Black women have a unique superpower to be faced with unpleasant statistics, and draw a conclusion that she will be the exception to the rule. For example, in the black community, nearly 80% of babies are born out of wedlock. So, there is a 1 in 5 chance that a black woman will have their child(ren) within the confines of marriage. Black women will see that and believe wholeheartedly that she will be the exception.
Similarly, everybody knows that cigarettes cause all kinds of health problems. Black women (and everybody else too, as this example is not unique to us) will point out that their Great Grand-Uncle Joe smoked three packs a day, drank a gallon of whiskey every day, and routinely ate deep-fried butter as a snack, and he lived to be 104. So they too will engage in behaviors ranging from risky to downright stupid, believing that the likeliest fate will only happen to those other people over there.
There is power in outrage. Black women are easy to trigger, and that outrage can earn everyone else but us, millions of dollars. Black women are expected to show up for every injustice, every cause, every single inequality, whether it directly impacts us or not. But when the injustice, cause, or inequality has black women as a focus, the same people who demanded our compassion flat out ignore us, or tell us with a straight face that our plight isn’t as serious or important. You know how I know? Look at the difference in response when a black male is injured or killed by white perpetrators, compared to when a black woman is murdered by her black male partner. The former gets marches and rallies organized, the latter gets a “well, if she chose a better man that wouldn’t have happened to her” or “we will get to your bad situation once we get ours all figured out”. With that in mind, your time, emotional labor, forgiveness and compassion all need to be given at a high price. I don’t take credit for this line of thought; I first heard it from Kendall St. Charles. I’m not saying to be the coldest, meanest version of yourself (unless you want to); I’m saying that all those things you have to offer are not a foregone conclusion to spend on things unless you really want to. The easiest way to determine the price for your compassion is easy: just ask those who want it “what have you done for me lately?”. If their answers are not satisfactory, stay home, donate your marching boots, and roast marshmallows over the cape you have burned. Reciprocity is the name of the game.
Black women are very male identified. It is engrained in the culture, and programmed into us from an early age. I think black women see themselves as a means to make more males rather than women wielding the power to birth creation…or destruction. Before you had your son, before your daddy was a good man, YOU were a black girl who grew up to be a black woman. Seeing yourself as their help mate or their peace does not help YOU or grant YOU peace, so bear that in mind the next time you put their plight above your own.

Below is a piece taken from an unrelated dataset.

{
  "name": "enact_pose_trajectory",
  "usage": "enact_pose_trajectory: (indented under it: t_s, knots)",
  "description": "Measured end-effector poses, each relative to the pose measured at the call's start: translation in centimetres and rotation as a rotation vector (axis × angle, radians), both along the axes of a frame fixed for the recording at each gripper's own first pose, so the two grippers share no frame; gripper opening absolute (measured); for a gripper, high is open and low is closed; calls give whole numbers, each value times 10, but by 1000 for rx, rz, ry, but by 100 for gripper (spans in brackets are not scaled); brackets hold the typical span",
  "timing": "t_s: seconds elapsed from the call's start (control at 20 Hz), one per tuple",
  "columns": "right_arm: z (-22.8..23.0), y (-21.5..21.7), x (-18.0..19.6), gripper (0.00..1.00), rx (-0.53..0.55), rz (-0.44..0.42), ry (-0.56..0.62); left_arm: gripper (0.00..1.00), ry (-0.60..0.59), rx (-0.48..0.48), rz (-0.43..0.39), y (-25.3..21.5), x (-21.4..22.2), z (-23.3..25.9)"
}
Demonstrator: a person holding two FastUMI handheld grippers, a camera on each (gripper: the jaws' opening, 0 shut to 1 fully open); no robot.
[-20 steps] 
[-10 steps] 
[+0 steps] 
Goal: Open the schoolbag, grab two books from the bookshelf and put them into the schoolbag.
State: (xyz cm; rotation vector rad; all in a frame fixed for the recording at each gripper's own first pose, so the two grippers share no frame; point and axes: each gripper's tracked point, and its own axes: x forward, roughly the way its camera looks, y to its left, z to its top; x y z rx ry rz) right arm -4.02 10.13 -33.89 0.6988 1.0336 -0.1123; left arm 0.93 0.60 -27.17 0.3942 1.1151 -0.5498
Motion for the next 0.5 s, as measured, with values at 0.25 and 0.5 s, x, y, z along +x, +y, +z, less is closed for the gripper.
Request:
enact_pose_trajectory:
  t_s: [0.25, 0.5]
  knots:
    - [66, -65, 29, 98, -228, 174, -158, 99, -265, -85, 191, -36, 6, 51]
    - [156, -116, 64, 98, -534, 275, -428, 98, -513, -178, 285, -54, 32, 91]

Nobody is perfect. Everyone is in a different stage of their self-improvement journey, and there is always room for more black women to do, be, act, and feel better. Even if you made that life-changing mistake a few years ago, or got caught up with the wrong crowd, or ended up in debt for foolishness, it is NEVER too late to take stock of your life and move forward towards whatever your ultimate goal is. The only unforgivable thing, is not trying.